Events turned out in his favor, when Anjali asked that he take Kushi to the temple, to complete a pooja, at their aunt's behest. Word had been that there were still some gods to be appeased with offerings and the accident, being the consequence of having failed at that.
He rolled his eyes at that theory and yet, a drawing eagerness surged in him over the prospect it presented.
Once in the car, as she pulled on the seat belt, out of habit, he turned to her and paused with a tentative look on his face. "Do we have to go to the temple?" he hesitated, before going on to explain. "There is a place I want to take you, but if we are to go there, then we won't make it to the temple - I have to get to a meeting in an hour too."
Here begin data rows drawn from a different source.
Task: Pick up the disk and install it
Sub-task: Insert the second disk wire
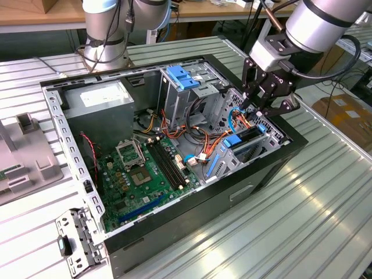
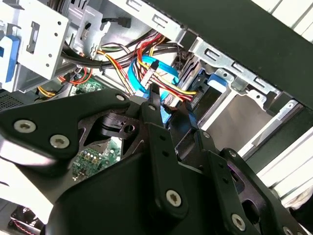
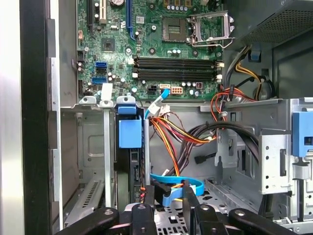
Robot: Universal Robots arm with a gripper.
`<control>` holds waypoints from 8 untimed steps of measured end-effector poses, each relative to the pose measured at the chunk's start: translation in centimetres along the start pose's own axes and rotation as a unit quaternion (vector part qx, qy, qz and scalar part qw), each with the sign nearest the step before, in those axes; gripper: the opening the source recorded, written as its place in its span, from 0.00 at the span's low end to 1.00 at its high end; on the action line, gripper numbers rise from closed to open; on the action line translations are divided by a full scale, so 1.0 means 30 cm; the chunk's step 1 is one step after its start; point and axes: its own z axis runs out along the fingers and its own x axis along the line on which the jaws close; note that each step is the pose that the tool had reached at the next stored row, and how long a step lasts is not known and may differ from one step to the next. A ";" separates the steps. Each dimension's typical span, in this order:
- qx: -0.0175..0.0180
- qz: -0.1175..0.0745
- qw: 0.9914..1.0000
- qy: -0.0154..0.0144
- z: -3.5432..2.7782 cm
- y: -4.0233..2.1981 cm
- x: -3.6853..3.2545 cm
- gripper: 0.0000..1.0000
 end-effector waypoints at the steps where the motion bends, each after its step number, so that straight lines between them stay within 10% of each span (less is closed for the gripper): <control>1: 0.000 0.000 1.000 0.000 0.000 0.004 0.000 0.36; 8: 0.000 0.000 1.000 0.000 0.003 0.019 0.001 0.36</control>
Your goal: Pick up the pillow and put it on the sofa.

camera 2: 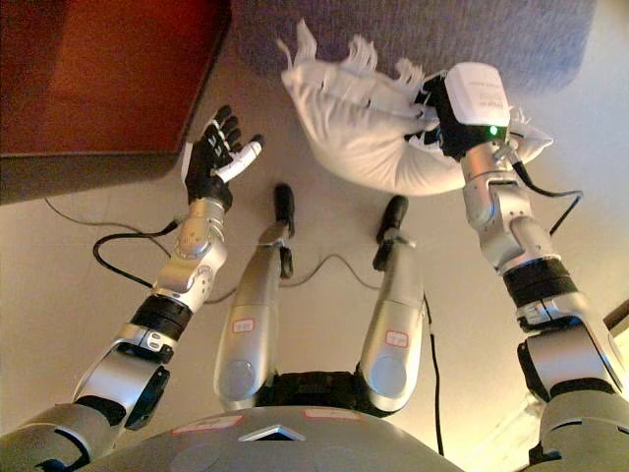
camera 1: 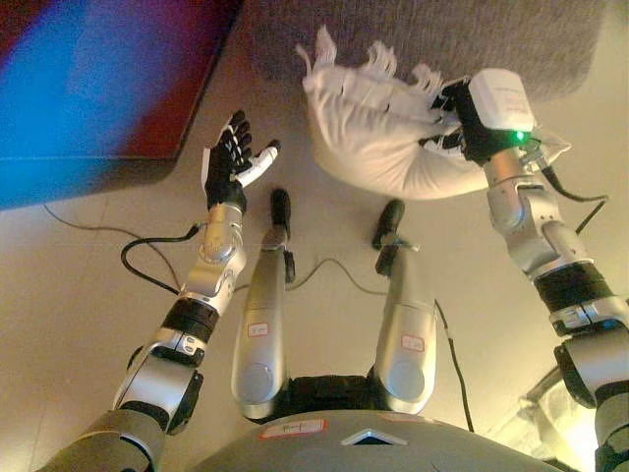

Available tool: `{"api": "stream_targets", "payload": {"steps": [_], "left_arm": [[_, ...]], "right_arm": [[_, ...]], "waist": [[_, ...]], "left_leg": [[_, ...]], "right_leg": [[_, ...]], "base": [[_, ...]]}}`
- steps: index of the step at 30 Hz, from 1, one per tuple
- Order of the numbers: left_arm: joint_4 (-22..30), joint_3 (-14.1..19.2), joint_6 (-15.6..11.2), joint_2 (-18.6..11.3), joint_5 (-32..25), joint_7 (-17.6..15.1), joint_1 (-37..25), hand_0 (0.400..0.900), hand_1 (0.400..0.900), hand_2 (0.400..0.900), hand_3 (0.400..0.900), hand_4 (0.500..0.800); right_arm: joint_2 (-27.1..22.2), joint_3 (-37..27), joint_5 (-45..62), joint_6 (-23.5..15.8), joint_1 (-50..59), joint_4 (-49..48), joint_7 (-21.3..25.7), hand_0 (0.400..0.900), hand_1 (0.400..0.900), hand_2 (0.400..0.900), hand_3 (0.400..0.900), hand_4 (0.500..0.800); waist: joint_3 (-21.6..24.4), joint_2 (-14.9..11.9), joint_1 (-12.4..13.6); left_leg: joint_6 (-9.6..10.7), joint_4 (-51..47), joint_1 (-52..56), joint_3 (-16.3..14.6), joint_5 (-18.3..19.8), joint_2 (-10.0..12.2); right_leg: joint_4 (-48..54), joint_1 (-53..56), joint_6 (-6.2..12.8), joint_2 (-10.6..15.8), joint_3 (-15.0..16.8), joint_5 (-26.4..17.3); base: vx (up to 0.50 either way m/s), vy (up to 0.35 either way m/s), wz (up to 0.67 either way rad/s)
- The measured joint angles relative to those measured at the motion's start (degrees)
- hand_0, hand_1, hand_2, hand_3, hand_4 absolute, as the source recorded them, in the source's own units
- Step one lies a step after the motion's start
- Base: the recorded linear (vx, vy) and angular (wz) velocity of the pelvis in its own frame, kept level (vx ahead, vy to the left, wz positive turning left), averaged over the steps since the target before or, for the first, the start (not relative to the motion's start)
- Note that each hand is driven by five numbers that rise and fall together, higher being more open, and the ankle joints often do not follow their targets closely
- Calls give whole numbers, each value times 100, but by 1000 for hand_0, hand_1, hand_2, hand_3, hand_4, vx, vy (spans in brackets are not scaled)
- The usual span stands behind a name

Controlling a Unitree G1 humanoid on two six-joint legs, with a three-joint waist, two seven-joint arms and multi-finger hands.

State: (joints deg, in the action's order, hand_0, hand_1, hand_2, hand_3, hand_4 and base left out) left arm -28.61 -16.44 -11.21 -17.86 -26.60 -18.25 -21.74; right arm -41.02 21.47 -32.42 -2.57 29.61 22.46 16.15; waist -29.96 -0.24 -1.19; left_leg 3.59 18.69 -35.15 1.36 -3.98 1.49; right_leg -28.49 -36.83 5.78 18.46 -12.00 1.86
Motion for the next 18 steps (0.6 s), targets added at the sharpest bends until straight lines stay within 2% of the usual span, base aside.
{"api": "stream_targets", "payload": {"steps": [6, 14, 18], "left_arm": [[-112, 142, 104, 17, 178, 129, 499, 900, 900, 900, 900, 800], [-76, 416, 324, 54, 448, 639, 1041, 900, 900, 900, 900, 800], [-26, 670, 458, 54, 447, 889, 1483, 900, 900, 900, 900, 800]], "right_arm": [[138, -197, 9, -22, -468, -293, -52, 400, 400, 400, 400, 500], [217, -908, 75, -70, -1200, -1406, -394, 400, 400, 400, 400, 500], [292, -1165, 201, -190, -1217, -1632, -458, 400, 400, 400, 400, 500]], "waist": [[30, -114, 5], [239, -224, -3], [581, -281, 8]], "left_leg": [[-77, -410, 1379, -174, 131, 17], [-56, -1119, 2436, -222, 91, 80], [-17, -1515, 2856, -318, 55, 160]], "right_leg": [[679, 1440, 164, -66, -29, -110], [1672, 2613, 250, -215, -158, -364], [2286, 3081, 260, -373, -209, -525]], "base": [[66, 77, -15], [138, 6, -5], [165, -7, -13]]}}
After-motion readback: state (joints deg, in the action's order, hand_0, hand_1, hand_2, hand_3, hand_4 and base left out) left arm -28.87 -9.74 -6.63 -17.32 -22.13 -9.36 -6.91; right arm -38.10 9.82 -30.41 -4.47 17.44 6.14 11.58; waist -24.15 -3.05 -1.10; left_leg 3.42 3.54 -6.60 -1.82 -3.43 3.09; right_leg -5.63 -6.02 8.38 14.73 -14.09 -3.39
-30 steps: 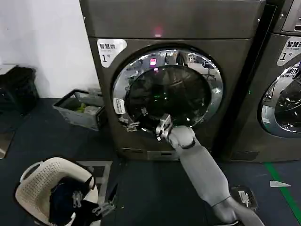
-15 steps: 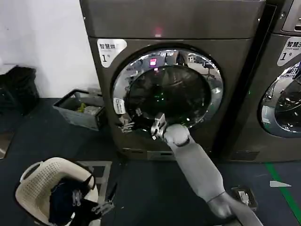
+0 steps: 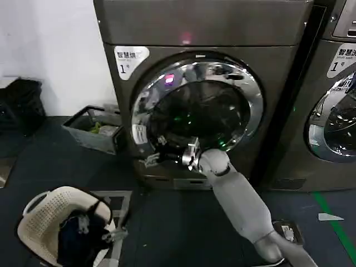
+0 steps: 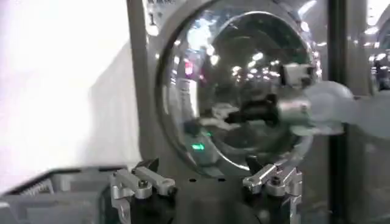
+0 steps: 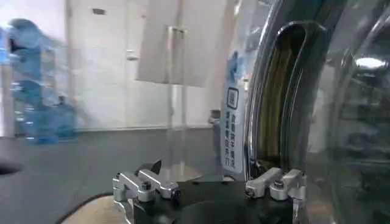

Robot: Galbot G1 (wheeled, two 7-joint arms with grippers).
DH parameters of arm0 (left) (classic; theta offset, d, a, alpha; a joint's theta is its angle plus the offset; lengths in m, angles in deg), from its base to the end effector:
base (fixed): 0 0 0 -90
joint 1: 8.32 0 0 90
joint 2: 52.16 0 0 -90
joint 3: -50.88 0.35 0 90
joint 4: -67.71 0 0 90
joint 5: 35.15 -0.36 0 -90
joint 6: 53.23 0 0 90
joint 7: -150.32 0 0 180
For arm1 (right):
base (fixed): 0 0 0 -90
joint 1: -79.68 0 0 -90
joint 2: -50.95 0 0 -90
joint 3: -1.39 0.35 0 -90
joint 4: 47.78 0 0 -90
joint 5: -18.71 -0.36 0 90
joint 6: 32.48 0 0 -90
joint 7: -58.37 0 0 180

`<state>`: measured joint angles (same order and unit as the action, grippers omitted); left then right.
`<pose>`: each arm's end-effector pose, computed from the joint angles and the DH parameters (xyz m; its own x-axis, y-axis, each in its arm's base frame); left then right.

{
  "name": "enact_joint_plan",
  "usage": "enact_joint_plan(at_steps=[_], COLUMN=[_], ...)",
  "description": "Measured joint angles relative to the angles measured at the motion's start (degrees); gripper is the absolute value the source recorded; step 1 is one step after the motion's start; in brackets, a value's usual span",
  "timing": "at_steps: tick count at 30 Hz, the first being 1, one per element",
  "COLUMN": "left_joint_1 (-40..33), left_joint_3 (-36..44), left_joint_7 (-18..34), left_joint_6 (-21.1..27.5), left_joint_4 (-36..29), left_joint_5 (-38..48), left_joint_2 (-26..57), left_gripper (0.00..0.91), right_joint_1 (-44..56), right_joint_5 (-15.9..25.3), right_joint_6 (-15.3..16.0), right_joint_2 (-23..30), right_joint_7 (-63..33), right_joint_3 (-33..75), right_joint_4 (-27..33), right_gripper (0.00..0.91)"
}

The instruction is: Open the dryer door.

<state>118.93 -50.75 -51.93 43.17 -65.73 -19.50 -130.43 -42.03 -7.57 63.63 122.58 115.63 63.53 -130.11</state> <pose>0.1496 0.0724 -0.2263 -0.9274 0.3739 -0.0113 0.3737 0.9274 0.0193 0.4945 0.0328 -0.2003 -0.1590 -0.9871 -0.0178 -0.9777 0.1600 -0.1358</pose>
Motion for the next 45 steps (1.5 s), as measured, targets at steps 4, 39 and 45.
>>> enact_joint_plan(at_steps=[4, 39, 45], left_joint_1=[-2.2, -17.9, -22.0], left_joint_3=[-0.2, 2.8, 4.3], left_joint_7=[-0.7, -9.6, -10.2], left_joint_6=[1.1, 3.3, 3.2], left_joint_4=[1.0, 12.1, 16.0], left_joint_5=[2.2, 24.4, 26.6], left_joint_2=[1.1, 14.3, 16.9], left_gripper=[0.907, 0.907, 0.907], right_joint_1=[1.0, 10.1, 12.6], right_joint_5=[-2.0, -8.0, -9.6], right_joint_6=[0.3, 0.1, -0.6], right_joint_2=[-2.1, -12.6, -13.7], right_joint_7=[3.4, 26.4, 26.4], right_joint_3=[0.8, 9.1, 10.8], right_joint_4=[-1.5, -8.4, -9.5], right_gripper=[0.907, 0.907, 0.907])
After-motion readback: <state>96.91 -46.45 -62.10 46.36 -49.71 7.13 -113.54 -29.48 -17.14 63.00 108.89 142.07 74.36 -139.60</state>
"I don't mind," she shrugged.
"Are you sure?" he asked teasing, as the engine came to life. "The gods may put me in danger again, if not bowed to their supreme will."
"I can't speak to the gods," she said smiling, catching his eyes with a hint of mischief showing in them. "But even if they care not to put you in the way of danger, I think you would. I believe its your will against theirs."
With the jeep in momentum, his gaze shifted to the road. "That's an I answer I didn't expect," he declared with a sliver of surprise dragging on his words. It escaped him, if she always saw him for the man he was, even in the years they grew up together.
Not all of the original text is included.